ROUNDUP 2: Exports recover in January – trade with China picks up | 3/9/21


(New: export business with important German trading partners.)

WIESBADEN (dpa-AFX) – German exports surprisingly gained momentum at the beginning of the year. Exports grew in January by 1.4 percent compared to December to a volume of 98.1 billion euros, as the Federal Statistical Office announced on Tuesday. Analysts had expected an average decrease of 1.8 percent. Since the Corona slump in spring 2020, German exports have grown continuously compared to the month.

On the other hand, there was a strong setback in imports. They fell in a month-on-month comparison by 4.7 percent to 83.8 billion euros. Experts referred to the latest controls at the borders, for example with Austria and the Czech Republic. You could have obstructed the flow of goods.

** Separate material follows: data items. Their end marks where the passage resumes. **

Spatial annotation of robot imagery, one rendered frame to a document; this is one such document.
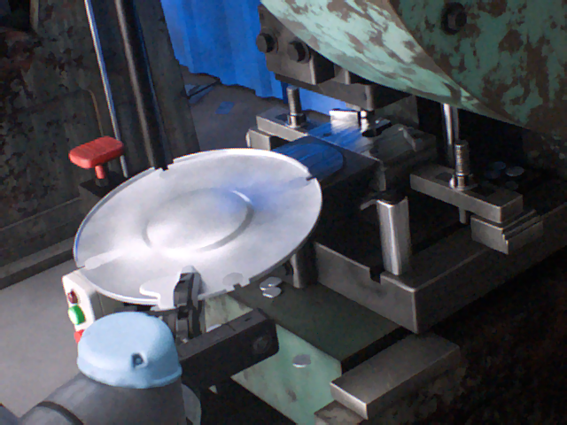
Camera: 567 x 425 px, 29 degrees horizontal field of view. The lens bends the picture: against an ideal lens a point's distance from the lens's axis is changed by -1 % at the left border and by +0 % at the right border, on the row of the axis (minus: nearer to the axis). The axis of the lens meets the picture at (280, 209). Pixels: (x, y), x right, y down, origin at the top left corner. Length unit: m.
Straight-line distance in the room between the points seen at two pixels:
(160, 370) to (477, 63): 0.33
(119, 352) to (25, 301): 1.99
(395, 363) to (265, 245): 0.19
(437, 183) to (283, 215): 0.20
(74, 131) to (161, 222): 1.69
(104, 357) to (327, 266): 0.55
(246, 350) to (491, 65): 0.39
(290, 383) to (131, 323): 0.51
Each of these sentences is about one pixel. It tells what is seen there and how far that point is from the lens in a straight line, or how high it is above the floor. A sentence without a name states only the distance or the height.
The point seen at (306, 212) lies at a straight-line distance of 1.22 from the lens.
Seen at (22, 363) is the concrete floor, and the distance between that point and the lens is 2.58.
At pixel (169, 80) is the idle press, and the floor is 0.35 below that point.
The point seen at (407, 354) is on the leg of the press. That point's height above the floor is 0.64.
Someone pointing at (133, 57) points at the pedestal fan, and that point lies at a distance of 2.19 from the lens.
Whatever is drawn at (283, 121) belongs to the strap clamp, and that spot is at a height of 0.76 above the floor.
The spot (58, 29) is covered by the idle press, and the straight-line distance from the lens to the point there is 2.84.
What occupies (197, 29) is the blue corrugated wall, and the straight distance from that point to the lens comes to 3.99.
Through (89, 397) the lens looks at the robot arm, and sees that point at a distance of 0.83.
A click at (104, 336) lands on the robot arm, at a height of 0.90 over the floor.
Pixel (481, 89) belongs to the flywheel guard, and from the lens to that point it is 0.82.
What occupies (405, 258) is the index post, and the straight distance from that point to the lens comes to 1.24.
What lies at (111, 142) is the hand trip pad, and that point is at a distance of 1.58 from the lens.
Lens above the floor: 1.34
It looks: 27 degrees down
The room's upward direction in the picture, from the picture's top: 9 degrees counter-clockwise

However, the level before the outbreak of the corona pandemic in Germany remains a long way off, as the Wiesbaden statisticians further reported. Exports at the beginning of the year were 8.0 percent and imports 9.8 percent below the level of January 2020.

While exports to EU countries fell significantly at the beginning of the year, they increased significantly to China. There was an increase of 3.1 percent in January compared to the same month last year. The world’s second largest economy is an important market for goods “Made in Germany” and has largely left the pandemic behind. In contrast, exports to the USA fell by 6.2 percent.

It is primarily thanks to trade with China that exports developed positively in January, says chief economist Thomas Gitzel from VP Bank. Exports are likely to remain a central pillar of the German economy in the coming months.

Meanwhile, there was a slump in trade with Great Britain after leaving the EU at the beginning of the year: exports to the United Kingdom collapsed by almost a third (29 percent), while German imports from the island fell by a good 56 percent.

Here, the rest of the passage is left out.